Today I would like to say thanks to a group of colleagues that too often go un-thanked.
These would be my hospital-based internal medicine friends: hospitalists are what they are called.
This idea came to me after reading Dr Robert Centor’s post on KevinMD. In his usual concise manner, he laments the lack of respect that many sub-specialists show hospitalists.
I feel differently about my hard-working colleagues.
As a sub, sub-specialist who works primarily in the hospital, I would like to say how grateful I am to have knowledgeable, hospital-based internists available.
I believe, and write frequently about the importance of seeing the forest through the trees. A good doctor must see the big picture: a little atrial fib, for instance, isn’t a major problem if you can’t move, eat or have widespread Cancer.
But for good patient care, the details are important too. Hospitalists are good at details. In fact, an internists’ area of expertise is in using, considering and synthesizing such specifics. They mesh together a patient’s history, exam, laboratory values, X-rays, and other specialists’ opinions. I feel strongly that having thinkers on the case is a good thing.
What’s more, as the technology of medicine expands, the sub-specialists’ scope of expertise grows even more narrow. This fact only increases the value of internists.
Take this humorous story as an example of such narrowness of scope:
A nurse and I were chatting outside a patient’s room in the intensive care unit. A day or so before, I had implanted a pacemaker. We overheard the patient and his wife arguing about whether I could write him a prescription for his blood pressure medicine. The patient said, “Doctor Mandrola can write me a prescription for this medicine.” The wife countered, “No he can’t…He isn’t a real doctor; he’s just the guy who put in your pacemaker.” From that day on, this nurse reminds me that I am just an installer, or these days, an ablator. Barely a real doctor.
As one who hangs a lot of self-esteem on how well my patients do, I am grateful to have recently-trained, detailed oriented, conscientious hospitalists around to help me, help my patients.
And I do not begrudge them for finding a job that pays well, and ends at the end of the shift. Good on you; you are probably less likely to get AF.
Thanks, all you hospitalists!
JMM
P.S. For the record, Dr Centor is one of my favorite physician-masters-of-the-obvious. He writes frequently on his blog, db’s Medical Rants.
4 replies on “An under-appreciated “specialty””
Dr. M,
As usual I think you presented an excellent point. Throughout school I have heard many people bashing the hospitalist, much like they bash a family/general practitioner. You hear things like, “They weren’t ambitious”, or “They didn’t have what it takes to become a (fill in the blank).”
As a future FNP, I love your insights into the life of medicine, not just the medicine itself.
Chad
Well presented. In my hospital, the quality of care has increased with the use of hospitaliists.

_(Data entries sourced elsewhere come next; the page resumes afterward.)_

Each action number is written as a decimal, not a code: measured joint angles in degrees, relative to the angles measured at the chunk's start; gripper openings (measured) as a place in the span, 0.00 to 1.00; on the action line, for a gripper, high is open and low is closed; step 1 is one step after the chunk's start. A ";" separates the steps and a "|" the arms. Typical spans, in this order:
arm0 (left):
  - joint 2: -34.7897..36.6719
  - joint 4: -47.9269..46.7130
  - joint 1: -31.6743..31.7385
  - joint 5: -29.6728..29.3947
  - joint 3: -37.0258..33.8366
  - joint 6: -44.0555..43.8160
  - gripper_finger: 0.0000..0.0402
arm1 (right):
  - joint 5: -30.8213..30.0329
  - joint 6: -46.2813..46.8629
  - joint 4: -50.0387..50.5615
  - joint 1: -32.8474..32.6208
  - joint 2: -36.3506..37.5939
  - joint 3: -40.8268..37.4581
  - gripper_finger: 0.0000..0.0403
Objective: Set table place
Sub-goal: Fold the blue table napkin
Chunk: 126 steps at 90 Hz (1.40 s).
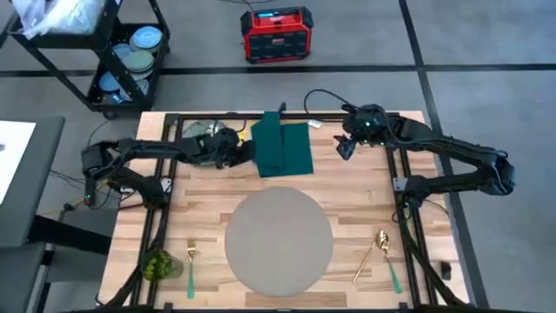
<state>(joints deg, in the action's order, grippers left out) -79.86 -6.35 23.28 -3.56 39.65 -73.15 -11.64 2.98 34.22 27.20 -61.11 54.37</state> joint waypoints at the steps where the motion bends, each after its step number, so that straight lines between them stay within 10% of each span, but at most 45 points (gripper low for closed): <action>1: -0.01 0.05 -0.03 -0.39 -0.06 -0.19 0.33 | 0.00 0.00 -0.01 0.00 0.06 0.00 0.57; 126: -11.54 10.38 2.20 -0.62 -1.65 1.14 0.33 | -0.15 -0.61 1.51 0.04 0.05 0.00 0.57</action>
<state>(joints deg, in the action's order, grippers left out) -91.40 4.03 25.48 -4.18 38.00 -72.01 -11.79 2.37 35.72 27.24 -61.06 54.37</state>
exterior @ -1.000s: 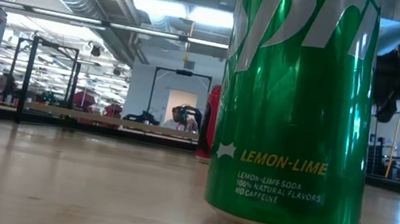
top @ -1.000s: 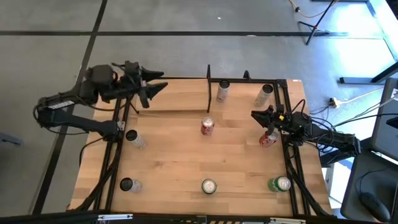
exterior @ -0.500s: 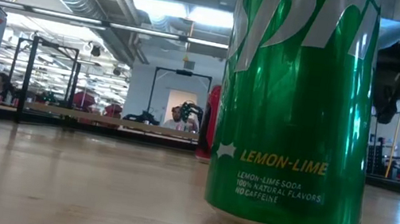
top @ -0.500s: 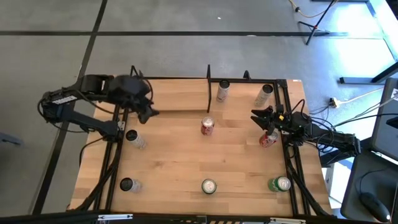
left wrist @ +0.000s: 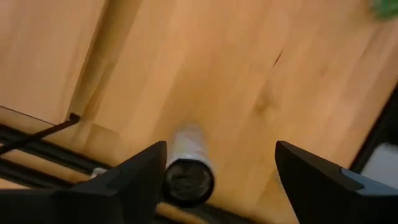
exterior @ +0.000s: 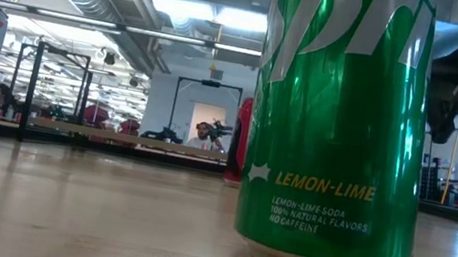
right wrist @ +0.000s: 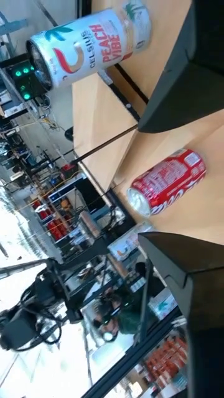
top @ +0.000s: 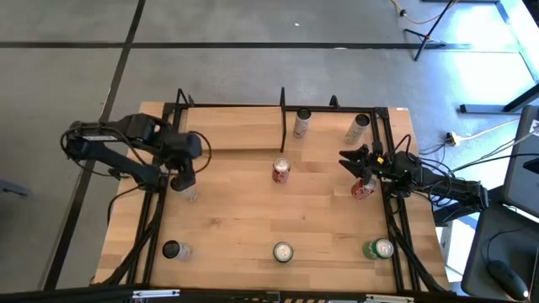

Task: Place canned beverage on shelf
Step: Put the bottom white yellow soda can on the shelf

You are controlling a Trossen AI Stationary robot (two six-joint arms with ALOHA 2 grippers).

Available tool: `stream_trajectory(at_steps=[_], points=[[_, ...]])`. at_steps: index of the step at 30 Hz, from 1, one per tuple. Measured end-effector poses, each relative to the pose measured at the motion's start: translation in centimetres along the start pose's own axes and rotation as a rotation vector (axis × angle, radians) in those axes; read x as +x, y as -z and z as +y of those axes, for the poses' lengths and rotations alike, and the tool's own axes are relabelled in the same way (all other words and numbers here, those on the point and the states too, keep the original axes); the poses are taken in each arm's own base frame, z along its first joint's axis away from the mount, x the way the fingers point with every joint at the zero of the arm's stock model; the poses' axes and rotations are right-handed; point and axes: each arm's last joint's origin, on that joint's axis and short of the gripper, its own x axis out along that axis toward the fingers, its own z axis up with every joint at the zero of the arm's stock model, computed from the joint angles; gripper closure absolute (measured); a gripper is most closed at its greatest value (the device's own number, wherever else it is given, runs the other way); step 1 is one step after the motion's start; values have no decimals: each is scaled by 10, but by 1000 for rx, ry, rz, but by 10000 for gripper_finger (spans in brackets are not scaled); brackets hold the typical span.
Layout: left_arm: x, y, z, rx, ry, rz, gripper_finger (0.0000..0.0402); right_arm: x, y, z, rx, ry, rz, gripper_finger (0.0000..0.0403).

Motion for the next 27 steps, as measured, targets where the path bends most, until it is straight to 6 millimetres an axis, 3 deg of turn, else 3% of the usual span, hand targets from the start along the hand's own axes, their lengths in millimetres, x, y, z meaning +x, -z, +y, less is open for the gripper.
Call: stream_trajectory(at_steps=[11, 27], points=[[29, 23, 1, 88, -47, 99, 111, 0, 1, 0, -1, 6, 11, 139], [61, 36, 8, 80, -74, 238, 111, 0, 1, -1, -3, 9, 13, 139]])
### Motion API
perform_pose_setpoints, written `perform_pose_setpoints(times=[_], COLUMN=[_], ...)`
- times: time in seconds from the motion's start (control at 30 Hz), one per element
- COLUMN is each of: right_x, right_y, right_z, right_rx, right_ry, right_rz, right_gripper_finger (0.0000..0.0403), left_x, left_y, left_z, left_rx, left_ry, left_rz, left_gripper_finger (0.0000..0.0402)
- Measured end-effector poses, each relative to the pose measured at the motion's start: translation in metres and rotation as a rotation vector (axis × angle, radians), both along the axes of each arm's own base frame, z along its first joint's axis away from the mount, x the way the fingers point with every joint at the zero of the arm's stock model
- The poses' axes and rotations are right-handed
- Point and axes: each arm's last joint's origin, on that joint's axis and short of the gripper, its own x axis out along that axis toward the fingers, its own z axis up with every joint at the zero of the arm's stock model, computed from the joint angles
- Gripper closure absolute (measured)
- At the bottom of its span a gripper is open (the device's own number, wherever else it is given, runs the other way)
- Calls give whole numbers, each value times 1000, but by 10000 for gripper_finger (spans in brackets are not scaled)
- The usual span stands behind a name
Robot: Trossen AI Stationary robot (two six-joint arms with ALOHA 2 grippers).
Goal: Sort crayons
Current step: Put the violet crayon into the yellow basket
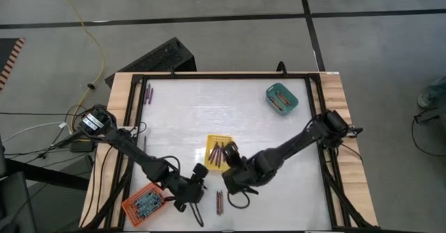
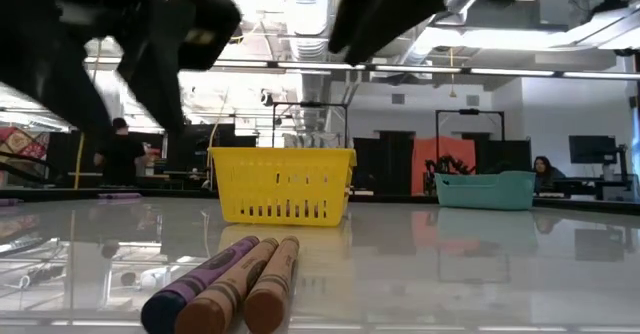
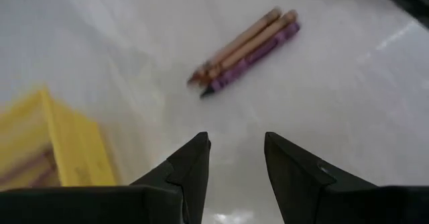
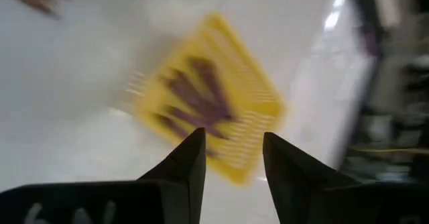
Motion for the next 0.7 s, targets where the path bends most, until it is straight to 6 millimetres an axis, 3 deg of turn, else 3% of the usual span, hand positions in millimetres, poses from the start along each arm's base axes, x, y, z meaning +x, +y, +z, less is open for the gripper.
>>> perform_pose_setpoints(times=[0.3, 0.7], right_x=[-19, -50], right_y=[41, 79], right_z=[-6, -33], right_rx=[492, 683], right_ry=[-25, -57], right_rz=[-177, -341], right_gripper_finger=[255, 255], left_x=[19, 58], left_y=[1, -17], left_z=[14, -7], left_rx=[81, 233], left_ry=[-38, 80], left_rz=[-279, -475], left_gripper_finger=[266, 266])
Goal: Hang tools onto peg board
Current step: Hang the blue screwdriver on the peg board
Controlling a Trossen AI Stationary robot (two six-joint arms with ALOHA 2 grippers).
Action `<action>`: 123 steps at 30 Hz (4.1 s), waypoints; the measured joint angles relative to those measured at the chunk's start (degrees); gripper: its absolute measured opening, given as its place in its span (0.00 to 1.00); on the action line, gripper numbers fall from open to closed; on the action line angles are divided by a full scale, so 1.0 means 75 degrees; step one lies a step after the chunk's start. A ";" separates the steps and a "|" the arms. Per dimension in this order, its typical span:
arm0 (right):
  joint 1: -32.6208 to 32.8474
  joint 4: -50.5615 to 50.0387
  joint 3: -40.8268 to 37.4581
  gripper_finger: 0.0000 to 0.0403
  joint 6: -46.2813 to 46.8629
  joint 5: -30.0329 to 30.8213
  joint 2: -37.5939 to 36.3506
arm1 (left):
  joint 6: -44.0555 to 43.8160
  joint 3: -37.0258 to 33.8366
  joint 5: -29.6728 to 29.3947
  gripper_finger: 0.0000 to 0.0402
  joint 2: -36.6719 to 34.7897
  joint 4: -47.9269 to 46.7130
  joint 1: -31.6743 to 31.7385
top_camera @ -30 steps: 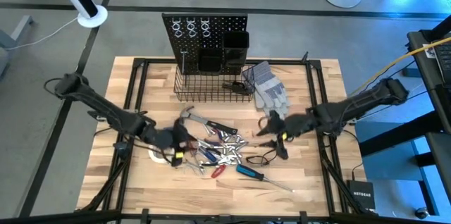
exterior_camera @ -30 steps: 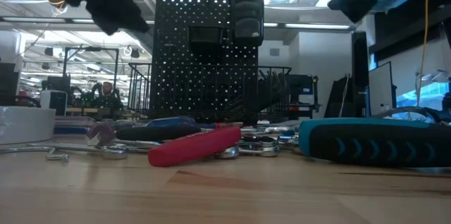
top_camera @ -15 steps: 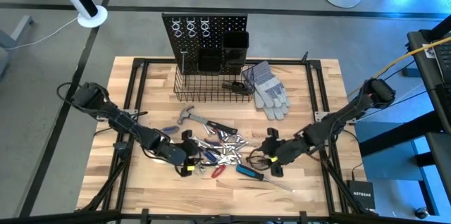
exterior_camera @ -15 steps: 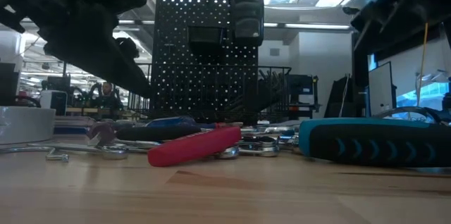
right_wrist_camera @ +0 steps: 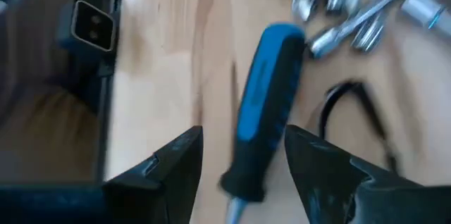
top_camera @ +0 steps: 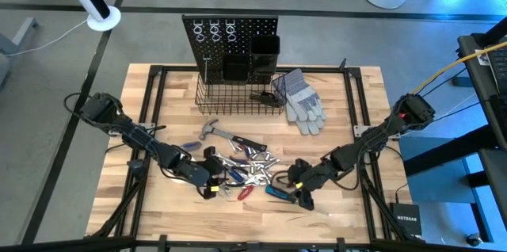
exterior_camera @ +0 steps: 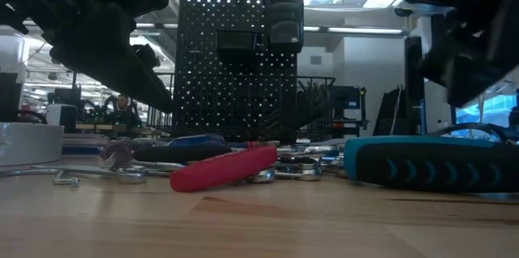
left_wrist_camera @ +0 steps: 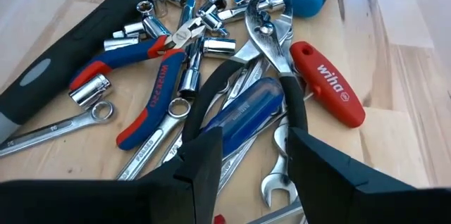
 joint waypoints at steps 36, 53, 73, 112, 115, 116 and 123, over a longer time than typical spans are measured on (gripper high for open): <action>0.2010 -0.3646 0.2183 0.51 0.1863 0.2019 0.2154 | -0.0028 0.0001 -0.0032 0.38 0.0262 0.0912 -0.0507; 0.1030 -0.3787 0.2148 0.22 0.1603 0.0983 0.2323 | -0.0226 0.0001 -0.0032 0.38 0.0259 0.0907 -0.0513; 0.1466 -0.5168 0.3489 0.11 0.1112 0.2143 0.1971 | -0.0256 0.0001 -0.0035 0.38 0.0259 0.0962 -0.0516; -0.0201 -0.0201 0.3190 0.11 -0.4962 0.4843 0.0537 | 0.3173 0.0622 0.1096 0.38 -0.1081 0.4156 0.1008; -0.0561 0.0741 0.2929 0.11 -0.5298 0.4371 0.0504 | 0.3427 0.0622 0.1087 0.38 -0.1298 0.4197 0.1036; -0.0695 0.0979 0.2859 0.11 -0.5393 0.4161 0.0504 | 0.3544 0.0622 0.1078 0.38 -0.1357 0.4189 0.1037; -0.1673 0.2324 0.2594 0.11 -0.5808 0.2325 0.0509 | 0.4667 0.0619 0.0942 0.38 -0.1405 0.4391 0.1103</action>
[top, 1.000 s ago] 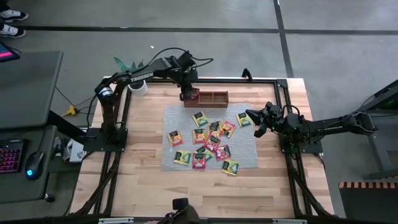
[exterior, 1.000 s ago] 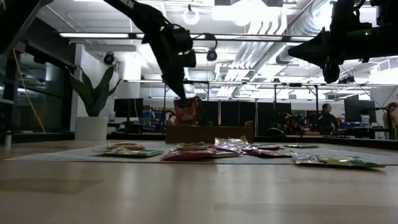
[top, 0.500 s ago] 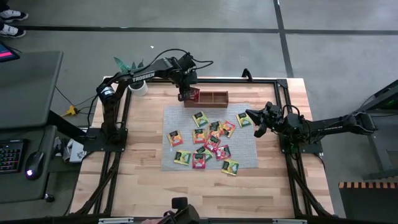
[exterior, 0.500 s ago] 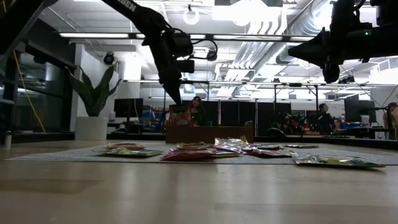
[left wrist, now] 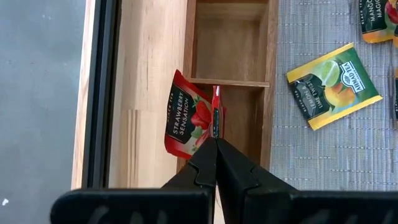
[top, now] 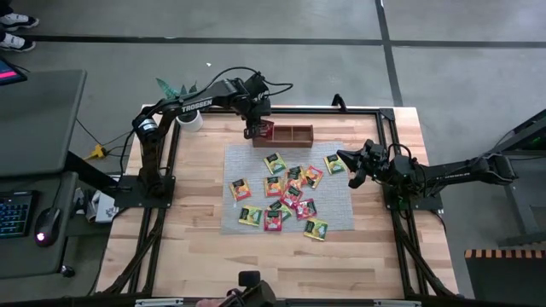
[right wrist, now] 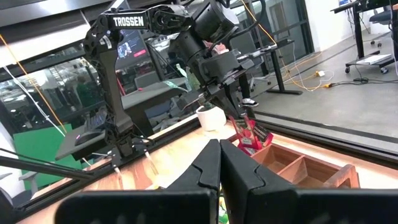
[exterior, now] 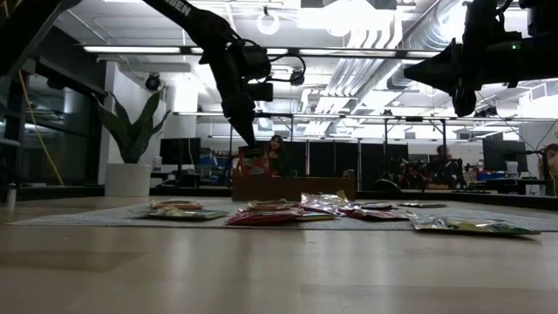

That patient care would improve with a physician who is in the hospital for 12 hours is self-evident. These docs make several visits to their patients in the course of the day, following-up on all of the day’s medical events. Can physicians who round once daily compete with this? Of course, there are some drawbacks, but I believe they can be effectively addressed. In addition, many of the practicing internists here are delighted to have hospitalized do the grunt work of in-pt medicine, leaving them in their office to attend to their out-patients.
Thanks MK. I agree that hand-offs and fragmentation might be risks, but in general, the hospitalist model is working well for us.